On the other hand, this gave me time to explore what I was really interested – in which was how to customize the classic meditation practice to suit the individual nature of the people coming for instruction. Each person is so different.
As soon as I left the TM movement in 1975, I somehow got the reputation as someone you could go talk to if you were having issues with your meditation practice. In Los Angeles in 1975, there were probably over a thousand trained TM teachers and quite a few thousand meditators with many years of practice. And they were going to chiropractors, astrologers, health consultants, naturopaths, nutritionists, and psychics with odd problems that resisted treatment.

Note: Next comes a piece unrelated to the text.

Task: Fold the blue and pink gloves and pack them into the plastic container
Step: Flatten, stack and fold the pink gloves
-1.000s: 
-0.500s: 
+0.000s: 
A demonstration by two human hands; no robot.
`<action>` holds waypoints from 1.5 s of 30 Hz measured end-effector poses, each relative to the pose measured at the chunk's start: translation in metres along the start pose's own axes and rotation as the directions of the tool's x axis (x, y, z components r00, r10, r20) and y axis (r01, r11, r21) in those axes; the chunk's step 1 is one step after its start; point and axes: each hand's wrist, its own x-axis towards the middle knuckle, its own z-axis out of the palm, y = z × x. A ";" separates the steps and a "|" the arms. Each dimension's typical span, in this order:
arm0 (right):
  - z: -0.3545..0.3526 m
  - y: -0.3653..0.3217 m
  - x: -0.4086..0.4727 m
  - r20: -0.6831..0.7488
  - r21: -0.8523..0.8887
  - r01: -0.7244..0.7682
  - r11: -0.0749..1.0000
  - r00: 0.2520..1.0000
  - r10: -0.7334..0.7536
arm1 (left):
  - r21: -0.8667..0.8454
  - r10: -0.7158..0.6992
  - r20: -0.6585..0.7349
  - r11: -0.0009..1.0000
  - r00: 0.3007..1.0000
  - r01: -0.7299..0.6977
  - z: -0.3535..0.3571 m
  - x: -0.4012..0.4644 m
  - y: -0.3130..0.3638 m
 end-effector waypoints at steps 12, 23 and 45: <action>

For example, when talking to a TM teacher, the nutritionist or chiropractor would run into a TM-specific wall of denial and set of beliefs that made healing impossible. So they would send them to talk to me. Since I didn’t know anything, I would just listen to them, usually for two hours, and they would sort themselves out and heal themselves. All they needed was to be listened to.
Advanced meditators and TM teachers are extremely easy to work with as long as you allow lots of time. These are people who are utterly sincere, practice asana and meditation every day for more than an hour, have years of practice, and have amazing attention spans. The general problem was that they were not listening to their intuition, their inner guidance, their instinctive guidance. The quiet inner voice was being overwhelmed, shouted down by the authoritarian voice of the guru tradition, the huge mass of thought forms that is Hindu + meditation + yoga. All I did was listen and listen and listen and listen until they totally ran out of breath. They would just say, “Whew,” after 90 to 120 minutes, and fall into silence. Often, this silence became powerful, like Shaktipat. They were receiving a transmission from their own individual soul. They would open their eyes after half an hour and just know what they needed to do. It was different for each person - start eating meat and give up their weird diet, give up being a meditation teacher and go start that design business they were dreaming of, marry the person they loved and build a life, move to the place they wanted, meditate less, go back to Christianity and stop this dabbling in Hindu guru-worship. It was always personal, just for that individual, something they really needed to do.
No one had ever taken a “spiritual history” of these individuals, all the things they had done before starting meditation, what led them here, what setbacks they had, how they managed to keep going, what their hunches were. How did they feel when waking in the morning. I simply listened and asked leading questions, and made notes, and was able to listen with great interest for two hours or more, if needed. it was wonderful training for me, and after several years of doing this full-time, I wrote a book,
The Dangers of Meditation, about what can go wrong with a meditation practice. I never got it published, although I tried hard to get it out there. But I did lecture on the topic for years and almost did my Ph.D. on the topic.
For me, this was familiar - I had started “teaching” meditation in 1968 as part of the scientific research. I would interview people about their experiences and take notes. Now I was back to this basic inquiry, hearing amazing first-person accounts from these explorers and adventurers in the field of consciousness.